[R] Tricky (?) conversion from data.frame to matrix where not all pairs exist
David Winsemius
dwinsemius at comcast.net
Wed Jun 22 16:33:12 CEST 2011
On Jun 22, 2011, at 9:46 AM, Marius Hofert wrote:
> Hi David,
>
> thanks for the quick response. That's nice. Is there also a way
> without loading an additional package?
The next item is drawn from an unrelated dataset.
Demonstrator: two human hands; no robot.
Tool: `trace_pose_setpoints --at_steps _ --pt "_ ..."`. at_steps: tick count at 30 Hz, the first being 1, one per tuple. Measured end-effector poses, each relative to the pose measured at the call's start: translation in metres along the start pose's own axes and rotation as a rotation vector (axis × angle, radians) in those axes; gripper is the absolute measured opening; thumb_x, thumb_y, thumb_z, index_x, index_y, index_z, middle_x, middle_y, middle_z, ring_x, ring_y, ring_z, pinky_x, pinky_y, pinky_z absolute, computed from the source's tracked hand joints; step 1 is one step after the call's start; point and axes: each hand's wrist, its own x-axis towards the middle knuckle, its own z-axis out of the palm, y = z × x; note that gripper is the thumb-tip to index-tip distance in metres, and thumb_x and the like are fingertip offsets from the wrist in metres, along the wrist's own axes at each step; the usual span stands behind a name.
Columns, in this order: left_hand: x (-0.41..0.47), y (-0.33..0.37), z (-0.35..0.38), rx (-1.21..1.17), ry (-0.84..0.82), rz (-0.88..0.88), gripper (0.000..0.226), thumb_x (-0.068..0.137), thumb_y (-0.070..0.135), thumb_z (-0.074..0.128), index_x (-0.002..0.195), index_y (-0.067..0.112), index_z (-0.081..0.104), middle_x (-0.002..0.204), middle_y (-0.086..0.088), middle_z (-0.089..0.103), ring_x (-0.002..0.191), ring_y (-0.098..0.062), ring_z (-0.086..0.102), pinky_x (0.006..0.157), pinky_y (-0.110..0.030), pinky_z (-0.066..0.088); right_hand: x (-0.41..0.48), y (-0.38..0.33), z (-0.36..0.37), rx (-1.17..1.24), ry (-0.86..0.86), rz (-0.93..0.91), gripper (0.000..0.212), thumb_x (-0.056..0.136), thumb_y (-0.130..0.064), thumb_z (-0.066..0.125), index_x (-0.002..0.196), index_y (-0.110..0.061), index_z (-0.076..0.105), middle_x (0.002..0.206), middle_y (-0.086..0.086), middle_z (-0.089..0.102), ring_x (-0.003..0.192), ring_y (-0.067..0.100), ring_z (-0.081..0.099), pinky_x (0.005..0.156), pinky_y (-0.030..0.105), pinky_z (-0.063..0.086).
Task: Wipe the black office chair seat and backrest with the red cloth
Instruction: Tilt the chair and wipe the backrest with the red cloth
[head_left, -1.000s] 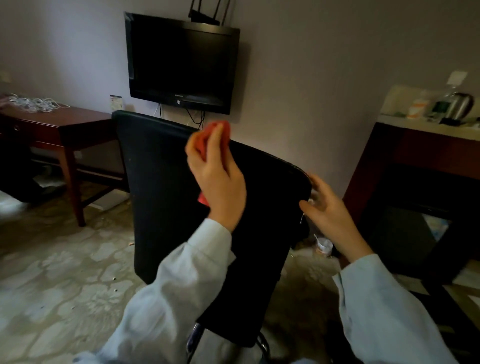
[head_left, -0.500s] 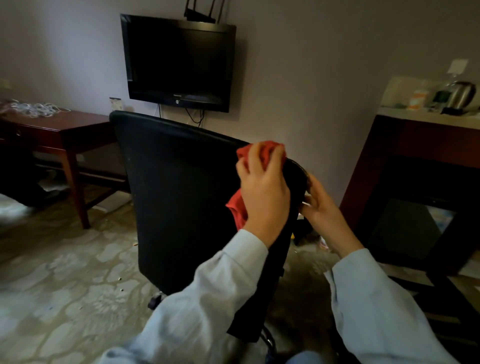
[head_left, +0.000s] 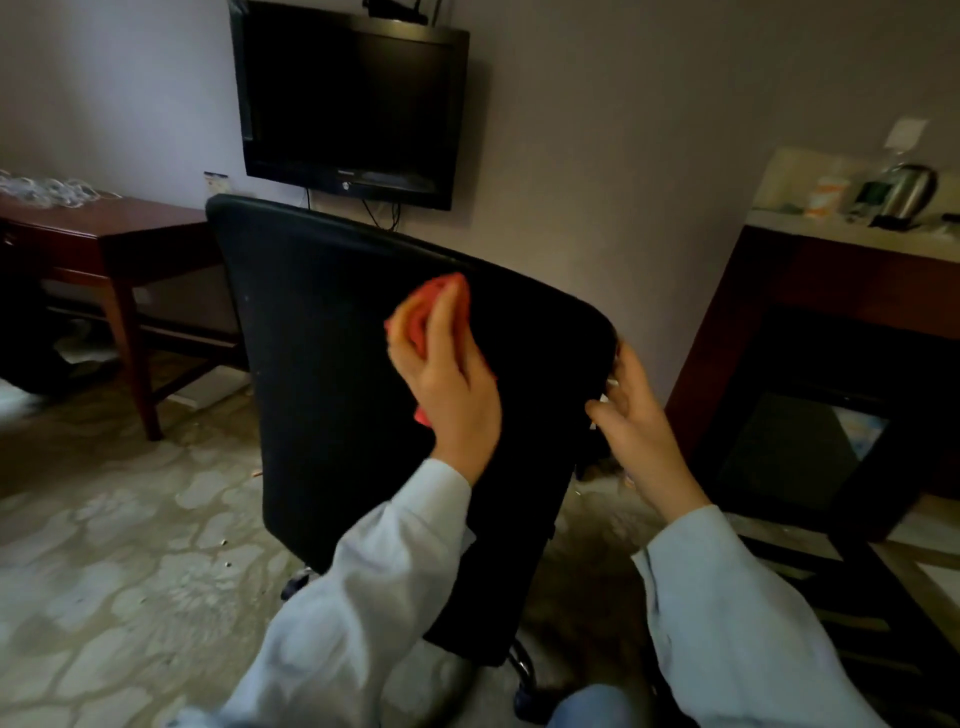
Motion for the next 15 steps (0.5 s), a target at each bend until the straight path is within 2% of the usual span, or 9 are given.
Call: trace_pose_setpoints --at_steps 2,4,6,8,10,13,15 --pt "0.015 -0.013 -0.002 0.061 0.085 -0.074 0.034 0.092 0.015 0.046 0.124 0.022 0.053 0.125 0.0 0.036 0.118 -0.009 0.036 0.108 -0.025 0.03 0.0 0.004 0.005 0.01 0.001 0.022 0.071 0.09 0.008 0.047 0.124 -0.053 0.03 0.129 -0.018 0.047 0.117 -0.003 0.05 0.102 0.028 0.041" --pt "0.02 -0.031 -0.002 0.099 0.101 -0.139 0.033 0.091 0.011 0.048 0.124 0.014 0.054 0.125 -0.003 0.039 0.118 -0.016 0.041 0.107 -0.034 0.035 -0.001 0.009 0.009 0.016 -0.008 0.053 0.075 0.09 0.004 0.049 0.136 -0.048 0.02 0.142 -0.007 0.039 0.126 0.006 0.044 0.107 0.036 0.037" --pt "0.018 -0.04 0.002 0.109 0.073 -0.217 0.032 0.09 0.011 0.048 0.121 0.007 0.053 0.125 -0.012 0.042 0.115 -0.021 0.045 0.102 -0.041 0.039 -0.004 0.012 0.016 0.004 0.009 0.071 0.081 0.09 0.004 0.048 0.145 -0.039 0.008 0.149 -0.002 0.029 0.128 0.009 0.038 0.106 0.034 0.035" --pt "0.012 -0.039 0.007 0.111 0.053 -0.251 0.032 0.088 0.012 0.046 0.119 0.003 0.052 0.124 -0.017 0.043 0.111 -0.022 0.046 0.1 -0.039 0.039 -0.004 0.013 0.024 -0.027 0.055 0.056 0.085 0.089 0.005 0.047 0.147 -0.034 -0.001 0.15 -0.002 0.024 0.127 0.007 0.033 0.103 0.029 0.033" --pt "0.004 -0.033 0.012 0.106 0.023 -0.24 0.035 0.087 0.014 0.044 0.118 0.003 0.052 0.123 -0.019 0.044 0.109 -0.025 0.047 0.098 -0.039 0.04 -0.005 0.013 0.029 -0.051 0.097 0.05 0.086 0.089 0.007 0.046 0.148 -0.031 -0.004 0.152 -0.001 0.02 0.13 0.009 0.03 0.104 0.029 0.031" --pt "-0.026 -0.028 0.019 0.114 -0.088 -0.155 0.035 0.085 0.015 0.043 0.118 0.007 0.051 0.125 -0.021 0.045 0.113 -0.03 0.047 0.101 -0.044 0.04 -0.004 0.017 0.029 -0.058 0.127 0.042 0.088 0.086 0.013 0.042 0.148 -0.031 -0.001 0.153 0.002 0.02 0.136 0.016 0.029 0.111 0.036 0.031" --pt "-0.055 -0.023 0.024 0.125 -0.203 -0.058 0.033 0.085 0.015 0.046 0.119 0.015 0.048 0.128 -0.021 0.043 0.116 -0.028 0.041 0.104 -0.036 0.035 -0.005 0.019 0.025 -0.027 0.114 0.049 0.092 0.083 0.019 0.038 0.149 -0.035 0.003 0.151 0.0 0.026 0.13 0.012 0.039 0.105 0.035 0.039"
I'd prefer loading less
> packages if possible.
> xtb <- xtabs(value ~ year + block, data = df)
> xtb
block
year a b c
2000 1 0 5
2001 2 4 6
2002 3 0 0
> as.data.frame(xtb)
year block Freq
1 2000 a 1
2 2001 a 2
3 2002 a 3
4 2000 b 0
5 2001 b 4
6 2002 b 0
7 2000 c 5
8 2001 c 6
9 2002 c 0
> xt.df <- as.data.frame(xtb)
> xt.df[xt.df[,3] != 0 , ]
year block Freq
1 2000 a 1
2 2001 a 2
3 2002 a 3
5 2001 b 4
7 2000 c 5
8 2001 c 6
As Hadley pointed out yesterday this does coerce the margin names to
factors,
> str(xt.df)
'data.frame': 9 obs. of 3 variables:
$ year : Factor w/ 3 levels "2000","2001",..: 1 2 3 1 2 3 1 2 3
$ block: Factor w/ 3 levels "a","b","c": 1 1 1 2 2 2 3 3 3
$ Freq : num 1 2 3 0 4 0 5 6 0
--
David.
>
> Cheers,
>
> Marius
>
>
> On 2011-06-22, at 15:38 , David Winsemius wrote:
>
>>
>> On Jun 22, 2011, at 9:19 AM, Marius Hofert wrote:
>>
>>> Hi,
>>>
>>> and what's the simplest way to obtain a *data.frame* with all years?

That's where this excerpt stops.